Małgorzata Wesołowska: Firstly, I guess I've always been better at theory than at practice, I also have a bent for opinion journalism. Industrial design has never absorbed me completely, some say my approach was too radical. But that's not the only reason. We're talking in the former Polskie Zakłady Optyczne (PZO, editor's translation: Polish Optical Company) in Warsaw. My grandfather worked in its factory's prototype department and later on my father got employed in its construction office. Even if I had wanted, I wouldn't have been able to continue this tradition, because optical instruments are neither designed nor produced here anymore. The factory doesn't exist.
This story of a non-existent factory was my first idea for the London exhibition. This is why I talk about it and this is why we're meeting here – not to boast about family connections, as the object of these connections have disappeared. What is left is only a shell. I call this place, which is quite fashionable right now, a Polish 'rust belt'. The liquidation of many industrial companies in Poland has radically changed the situation of designers, who have actually worked mainly for industry (the name 'industrial design' is no accident). This way, my experience in design is lesser than it could be, and it's not only because of my personal choices. Today I'd probably need to go abroad to work as an industrial designer.

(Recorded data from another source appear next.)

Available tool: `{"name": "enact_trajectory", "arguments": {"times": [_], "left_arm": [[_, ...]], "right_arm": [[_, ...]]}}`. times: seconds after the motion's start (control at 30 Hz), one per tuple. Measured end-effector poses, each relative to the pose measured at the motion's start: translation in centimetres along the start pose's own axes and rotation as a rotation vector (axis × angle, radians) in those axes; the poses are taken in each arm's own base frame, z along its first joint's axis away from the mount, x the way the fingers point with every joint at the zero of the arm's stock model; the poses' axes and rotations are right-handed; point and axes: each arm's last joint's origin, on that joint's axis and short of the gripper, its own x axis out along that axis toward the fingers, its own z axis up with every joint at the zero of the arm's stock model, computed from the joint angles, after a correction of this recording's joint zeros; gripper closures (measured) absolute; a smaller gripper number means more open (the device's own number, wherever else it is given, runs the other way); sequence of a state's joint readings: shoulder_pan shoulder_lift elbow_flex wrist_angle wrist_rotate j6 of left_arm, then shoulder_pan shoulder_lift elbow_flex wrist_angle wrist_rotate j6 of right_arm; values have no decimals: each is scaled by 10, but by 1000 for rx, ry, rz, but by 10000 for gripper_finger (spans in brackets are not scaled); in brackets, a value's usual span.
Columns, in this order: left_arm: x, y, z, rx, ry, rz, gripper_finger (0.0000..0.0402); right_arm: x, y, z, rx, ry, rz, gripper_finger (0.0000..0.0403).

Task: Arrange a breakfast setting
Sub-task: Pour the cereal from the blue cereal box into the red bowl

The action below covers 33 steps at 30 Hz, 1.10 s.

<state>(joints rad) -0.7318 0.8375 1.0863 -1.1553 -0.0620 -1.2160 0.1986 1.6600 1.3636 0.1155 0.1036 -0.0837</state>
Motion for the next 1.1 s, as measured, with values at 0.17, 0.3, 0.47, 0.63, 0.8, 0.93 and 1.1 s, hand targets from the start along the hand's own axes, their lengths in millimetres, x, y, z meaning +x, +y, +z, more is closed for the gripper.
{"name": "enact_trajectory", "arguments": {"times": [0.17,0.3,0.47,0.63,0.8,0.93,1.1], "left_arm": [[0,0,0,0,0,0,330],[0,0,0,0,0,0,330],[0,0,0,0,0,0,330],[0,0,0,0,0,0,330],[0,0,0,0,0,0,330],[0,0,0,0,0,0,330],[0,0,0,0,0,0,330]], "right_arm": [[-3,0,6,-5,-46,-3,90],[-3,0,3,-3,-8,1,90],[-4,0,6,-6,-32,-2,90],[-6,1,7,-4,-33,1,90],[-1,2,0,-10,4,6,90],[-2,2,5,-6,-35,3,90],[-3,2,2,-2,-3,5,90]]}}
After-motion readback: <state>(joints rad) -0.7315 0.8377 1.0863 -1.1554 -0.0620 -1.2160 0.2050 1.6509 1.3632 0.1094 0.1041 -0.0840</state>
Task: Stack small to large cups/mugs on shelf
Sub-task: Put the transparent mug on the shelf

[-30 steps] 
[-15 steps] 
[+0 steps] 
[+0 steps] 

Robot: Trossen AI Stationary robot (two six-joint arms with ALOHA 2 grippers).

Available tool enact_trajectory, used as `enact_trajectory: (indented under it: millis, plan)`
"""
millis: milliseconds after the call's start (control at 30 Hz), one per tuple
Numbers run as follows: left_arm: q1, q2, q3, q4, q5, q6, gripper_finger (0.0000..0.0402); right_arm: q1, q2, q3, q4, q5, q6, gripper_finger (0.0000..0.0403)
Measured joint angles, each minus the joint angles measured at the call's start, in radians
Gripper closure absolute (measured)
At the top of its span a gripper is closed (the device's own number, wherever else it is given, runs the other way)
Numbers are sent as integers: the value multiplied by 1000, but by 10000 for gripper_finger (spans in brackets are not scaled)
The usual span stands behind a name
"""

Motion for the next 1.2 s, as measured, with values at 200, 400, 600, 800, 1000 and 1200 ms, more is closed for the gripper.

Anyway, when I saw the main theme of the London Design Biennale – 'Emotional States' – I thought about the emotions caused by the factory's nonexistence and its more measurable socioeconomic consequences. However, I decided not to go into that side of things, which is too repeatable – Poland's not the only country in Europe where stories about deindustrialisation are spinned. Well, take the British Isles for example, where this issue is really prevalent.
AC: So you think designers should create everyday-use objects produced industrially, rather than ornamental or exclusive works verging on art?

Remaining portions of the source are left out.